“Le système financier tunisien doit s’adapter à un environnement international plus exigeant” (Jean-François Pons)

jean-francois-pons-2013.jpgRencontré à l’occasion de la tenue du Forum de L’Economiste maghrébin, Jean-François Pons, délégué aux affaires européennes et internationales à la Fédération bancaire française (FBF), en charge de sa représentation à Bruxelles et membre du Comité exécutif de la Fédération bancaire européenne, nous a présenté les normes contraignantes pour les banques universelles en général ainsi que pour les marchés financiers, et comment la place financière tunisienne devrait s’adapter à cet environnement international plus exigent.

Interview.

WMC : Pourriez-vous nous présenter d’une manière générale les nouvelles contraintes qui caractérisent actuellement l’environnement financier international?

Jean-François Pons : L’environnement financier international est caractérisé actuellement, et probablement pour plusieurs années, essentiellement par trois facteurs, à savoir une plus grande compétition des grandes zones mondiales pour attirer des financements longs, une plus grande aversion au risque des investisseurs, et encore des normes beaucoup plus contraignantes pour les banques et pour les marchés.

Ces trois facteurs doivent-ils inciter le secteur financier tunisien à accélérer sa modernisation ?

Bien évidemment parce que les grandes zones économiques mondiales sont toutes à la recherche de financements longs.

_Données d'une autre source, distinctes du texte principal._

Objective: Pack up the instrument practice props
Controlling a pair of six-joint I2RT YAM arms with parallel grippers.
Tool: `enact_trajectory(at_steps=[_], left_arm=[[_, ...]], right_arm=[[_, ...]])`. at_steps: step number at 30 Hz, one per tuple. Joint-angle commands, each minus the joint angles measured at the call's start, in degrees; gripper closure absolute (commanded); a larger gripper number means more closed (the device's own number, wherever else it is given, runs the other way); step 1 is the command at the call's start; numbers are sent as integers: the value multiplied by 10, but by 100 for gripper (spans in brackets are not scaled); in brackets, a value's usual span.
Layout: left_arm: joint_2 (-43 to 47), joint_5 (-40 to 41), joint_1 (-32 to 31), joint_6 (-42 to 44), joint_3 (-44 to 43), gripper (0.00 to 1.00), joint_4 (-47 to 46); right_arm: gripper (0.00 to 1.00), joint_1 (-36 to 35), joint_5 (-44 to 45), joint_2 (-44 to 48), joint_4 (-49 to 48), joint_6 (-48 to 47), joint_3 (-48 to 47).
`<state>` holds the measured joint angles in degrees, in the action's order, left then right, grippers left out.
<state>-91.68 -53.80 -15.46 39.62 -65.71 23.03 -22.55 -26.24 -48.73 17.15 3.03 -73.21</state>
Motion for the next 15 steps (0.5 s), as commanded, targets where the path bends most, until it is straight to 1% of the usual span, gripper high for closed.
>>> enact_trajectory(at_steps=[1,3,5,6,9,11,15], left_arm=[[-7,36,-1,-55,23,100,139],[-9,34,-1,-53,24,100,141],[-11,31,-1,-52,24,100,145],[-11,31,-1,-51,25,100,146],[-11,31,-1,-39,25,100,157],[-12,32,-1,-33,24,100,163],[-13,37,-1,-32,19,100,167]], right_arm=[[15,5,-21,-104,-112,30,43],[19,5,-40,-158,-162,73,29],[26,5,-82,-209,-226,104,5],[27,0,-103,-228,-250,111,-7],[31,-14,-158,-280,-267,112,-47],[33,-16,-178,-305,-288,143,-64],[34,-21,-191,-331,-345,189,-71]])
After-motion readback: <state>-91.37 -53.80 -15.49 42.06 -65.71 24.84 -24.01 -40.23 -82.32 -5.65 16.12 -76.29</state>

Les Etats-Unis et l’Europe, par ce que ces deux zones cherchent à faire repartir leurs économies en particulier en soutenant les investissements innovants, tout en refinançant leur dette publique élevée; mais également les pays émergents et l’Afrique qui ont d’immenses besoins en infrastructures.

D’ailleurs, et comme j’ai bien précisé dans mon intervention, selon la Banque mondiale, pour atteindre le taux de croissance de 7% nécessaire pour réduire de moitié la pauvreté, l’Afrique devait investir 5% de son PIB dans l’infrastructure et consacrer encore 4% supplémentaires aux activités d’exploitation et d’entretien de cette infrastructure.

Les besoins annuels pour la prochaine décennie s’élèvent ainsi à 15% du PIB (dont la moitié pour l’Energie), soit un taux comparable à celui de la Chine au cours de la dernière décennie.

Mais compte tenu de la situation sociopolitique que connaît la Tunisie, les investisseurs sont de plus en plus averses au risque…

Incontestablement les dernières crises économiques et financières enregistrées ont rendu les investisseurs internationaux extrêmement attentifs aux risques et en particulier à la solidité de leurs emprunteurs. Cela a abouti à des différentiels élevés de taux entre pays, y compris entre pays de la zone euro, ainsi qu’entre les entreprises. Et c’est pour cette cause d’ailleurs que le Comité de Bâle a exigé des normes beaucoup plus contraignantes visant à renforcer l’efficience et la transparence des marchés financiers, et à garantir une meilleure protection des investisseurs.

Dans ce cas, l’attraction d’investissements étrangers sera plus difficile pour la Tunisie. Qu’en pensez-vous?

L’attraction d’investissements étrangers dépendra à la fois de la conjoncture et des perspectives macroéconomiques, mais aussi politiques et sociales du pays, et enfin de la solidité et de l’efficacité du système financier national. En tout cas, le système financier tunisien devra s’adapter à cet environnement international plus exigeant.

Les banques tunisiennes, de leur côté, devront, comme les banques européennes, s’adapter à des normes internationales plus strictes et donc améliorer leurs fonds propres et leur liquidité, mais aussi leur gouvernance, leur transparence et surtout leur gestion des risques.